Problem to work on >> Sift through the material below and return the lines with "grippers".
++++++++++++++++++++
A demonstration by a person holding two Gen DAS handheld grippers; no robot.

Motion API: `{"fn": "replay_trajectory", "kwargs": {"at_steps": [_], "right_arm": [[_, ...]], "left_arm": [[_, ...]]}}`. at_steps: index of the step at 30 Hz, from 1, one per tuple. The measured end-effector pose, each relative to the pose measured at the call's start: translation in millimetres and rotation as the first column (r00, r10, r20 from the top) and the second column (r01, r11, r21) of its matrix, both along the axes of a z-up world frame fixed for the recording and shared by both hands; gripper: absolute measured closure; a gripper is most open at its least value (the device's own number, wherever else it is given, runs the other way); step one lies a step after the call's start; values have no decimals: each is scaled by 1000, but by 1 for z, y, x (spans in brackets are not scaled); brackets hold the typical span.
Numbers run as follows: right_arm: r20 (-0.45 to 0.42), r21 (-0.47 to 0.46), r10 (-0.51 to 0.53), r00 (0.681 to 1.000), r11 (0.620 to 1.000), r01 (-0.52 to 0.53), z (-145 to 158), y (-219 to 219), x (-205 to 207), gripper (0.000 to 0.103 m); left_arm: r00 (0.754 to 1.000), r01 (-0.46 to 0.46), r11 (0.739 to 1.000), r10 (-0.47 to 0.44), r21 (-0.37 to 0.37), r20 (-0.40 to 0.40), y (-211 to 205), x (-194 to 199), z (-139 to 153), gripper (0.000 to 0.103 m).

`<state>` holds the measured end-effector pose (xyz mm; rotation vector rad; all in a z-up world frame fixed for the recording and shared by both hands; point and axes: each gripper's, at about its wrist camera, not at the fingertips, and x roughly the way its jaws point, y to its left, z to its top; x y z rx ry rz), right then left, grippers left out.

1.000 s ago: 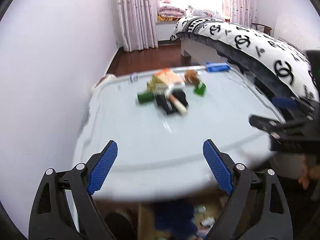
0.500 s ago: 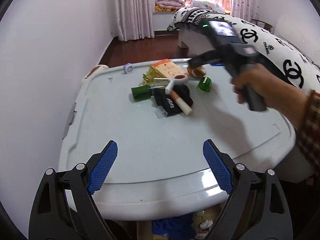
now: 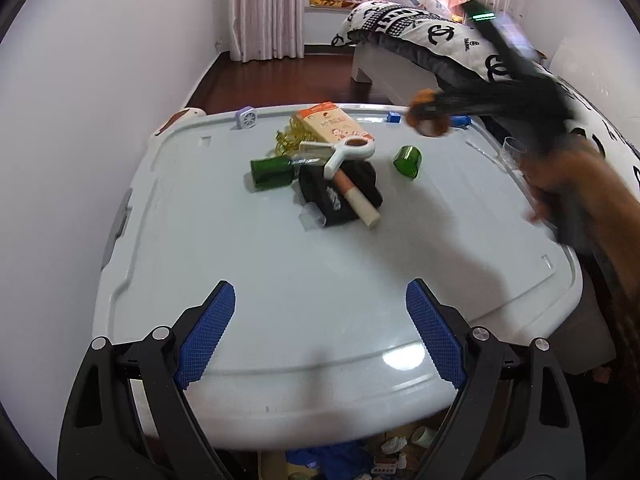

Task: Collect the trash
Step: 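Grasp the orange sock with the right tool while the left tool grasps the green cup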

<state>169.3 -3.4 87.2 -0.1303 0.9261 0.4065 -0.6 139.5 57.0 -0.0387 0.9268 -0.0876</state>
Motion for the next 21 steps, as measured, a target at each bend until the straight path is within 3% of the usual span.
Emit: {"fn": "replay_trajectory", "kwargs": {"at_steps": [4, 6, 7, 11, 15, 21], "right_arm": [[73, -22, 60, 996, 998, -58, 42, -26, -64, 78], [89, -23, 65, 994, 998, -63, 56, -46, -93, 77], [87, -15, 57, 995, 998, -56, 60, -60, -109, 77], [93, 45, 9, 996, 999, -14, 60, -100, -152, 75], [90, 83, -32, 995, 996, 25, 51, -118, -160, 74], [89, 80, -37, 995, 996, 30, 44, -134, -159, 72]], "left_arm": [[995, 99, 995, -99, -11, -18, -13, 42, 10, 18], [988, 154, 988, -154, 15, 10, -23, 68, 13, 18], [983, 183, 982, -185, 52, 21, -33, 84, 14, 18], [965, 259, 963, -262, 67, 33, -73, 128, 0, 18], [949, 316, 947, -314, 61, -38, -116, 168, -30, 25], [954, 295, 947, -285, 127, -92, -140, 205, -64, 29]]}}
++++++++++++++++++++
Task result >>
A demonstration by a person holding two Gen DAS handheld grippers; no robot.
`<state>` holds the measured end-effector pose (xyz mm; rotation vector rad; all in a z-up world frame fixed for the recording and shared by both hands; point and axes: each gripper's, at about its wrist camera, not at the fingertips, and x roughly the way its jaws point, y to its left, z to its top; x y z rx ry rz), right then left, grippers left out.

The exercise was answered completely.